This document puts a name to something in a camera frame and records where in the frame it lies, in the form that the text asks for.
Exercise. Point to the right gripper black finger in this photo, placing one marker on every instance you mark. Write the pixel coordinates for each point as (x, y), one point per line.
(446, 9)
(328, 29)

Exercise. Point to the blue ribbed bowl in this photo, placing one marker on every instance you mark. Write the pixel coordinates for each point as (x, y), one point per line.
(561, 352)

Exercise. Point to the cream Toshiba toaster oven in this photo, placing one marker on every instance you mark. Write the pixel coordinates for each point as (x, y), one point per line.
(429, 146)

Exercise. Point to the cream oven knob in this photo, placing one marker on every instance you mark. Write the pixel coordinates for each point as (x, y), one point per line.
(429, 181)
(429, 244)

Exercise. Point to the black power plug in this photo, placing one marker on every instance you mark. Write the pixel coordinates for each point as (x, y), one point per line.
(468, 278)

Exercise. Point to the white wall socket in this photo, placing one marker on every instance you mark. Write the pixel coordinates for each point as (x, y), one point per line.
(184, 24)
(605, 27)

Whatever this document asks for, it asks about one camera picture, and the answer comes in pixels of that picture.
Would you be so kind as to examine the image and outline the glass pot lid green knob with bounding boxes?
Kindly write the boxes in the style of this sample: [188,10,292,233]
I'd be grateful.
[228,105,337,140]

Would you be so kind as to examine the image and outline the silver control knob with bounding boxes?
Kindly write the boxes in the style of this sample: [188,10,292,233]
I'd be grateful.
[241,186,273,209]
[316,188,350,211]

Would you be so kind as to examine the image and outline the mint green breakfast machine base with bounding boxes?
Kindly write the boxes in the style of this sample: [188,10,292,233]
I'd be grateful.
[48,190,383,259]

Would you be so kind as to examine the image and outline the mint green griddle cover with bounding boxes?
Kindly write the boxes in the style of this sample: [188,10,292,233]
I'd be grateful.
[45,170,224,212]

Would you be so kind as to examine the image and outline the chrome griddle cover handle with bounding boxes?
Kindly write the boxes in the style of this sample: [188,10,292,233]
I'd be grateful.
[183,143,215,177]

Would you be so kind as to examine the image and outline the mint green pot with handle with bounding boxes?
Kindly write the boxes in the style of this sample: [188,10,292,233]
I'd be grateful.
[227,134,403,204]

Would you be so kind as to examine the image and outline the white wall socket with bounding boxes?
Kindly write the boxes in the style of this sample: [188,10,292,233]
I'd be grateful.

◇ ◇ ◇ ◇ ◇

Activity. Write out every entry above, word for word.

Answer box.
This document puts a name to something in a camera frame and records where in the frame it lies, in the form that the text asks for.
Exercise. Point to the right gripper black finger in this photo, placing one marker on every instance you mark. Write the pixel coordinates for each point as (x, y), one point per line.
(446, 9)
(328, 29)

Exercise. Point to the blue ribbed bowl in this photo, placing one marker on every instance you mark. Write the pixel coordinates for each point as (x, y), one point per line.
(561, 352)

Exercise. Point to the cream Toshiba toaster oven in this photo, placing one marker on every instance you mark. Write the pixel coordinates for each point as (x, y), one point per line.
(429, 146)

Exercise. Point to the cream oven knob in this photo, placing one marker on every instance you mark. Write the pixel coordinates for each point as (x, y), one point per line.
(429, 181)
(429, 244)

Exercise. Point to the black power plug in this photo, placing one marker on every instance you mark. Write the pixel coordinates for each point as (x, y), one point per line.
(468, 278)

Exercise. Point to the white wall socket in this photo, placing one marker on every instance you mark. Write the pixel coordinates for each point as (x, y), one point per line.
(184, 24)
(605, 27)

Whatever this document asks for, it asks about one camera picture, and the answer comes in pixels of that picture.
Would you be so kind as to examine the image and outline the glass pot lid green knob with bounding boxes?
Kindly write the boxes in the style of this sample: [188,10,292,233]
I'd be grateful.
[228,105,337,140]

Would you be so kind as to examine the image and outline the silver control knob with bounding boxes?
Kindly write the boxes in the style of this sample: [188,10,292,233]
I'd be grateful.
[241,186,273,209]
[316,188,350,211]

Would you be so kind as to examine the image and outline the mint green breakfast machine base with bounding boxes?
Kindly write the boxes in the style of this sample: [188,10,292,233]
I'd be grateful.
[48,190,383,259]

Would you be so kind as to examine the image and outline the mint green griddle cover with bounding boxes?
Kindly write the boxes in the style of this sample: [188,10,292,233]
I'd be grateful.
[45,170,224,212]

Would you be so kind as to examine the image and outline the chrome griddle cover handle with bounding boxes?
Kindly write the boxes in the style of this sample: [188,10,292,233]
I'd be grateful.
[183,143,215,177]

Would you be so kind as to examine the image and outline the mint green pot with handle with bounding boxes?
Kindly write the boxes in the style of this sample: [188,10,292,233]
I'd be grateful.
[227,134,403,204]

Would you be so kind as to examine the image and outline the white wall socket with bounding boxes?
Kindly write the boxes in the style of this sample: [188,10,292,233]
I'd be grateful.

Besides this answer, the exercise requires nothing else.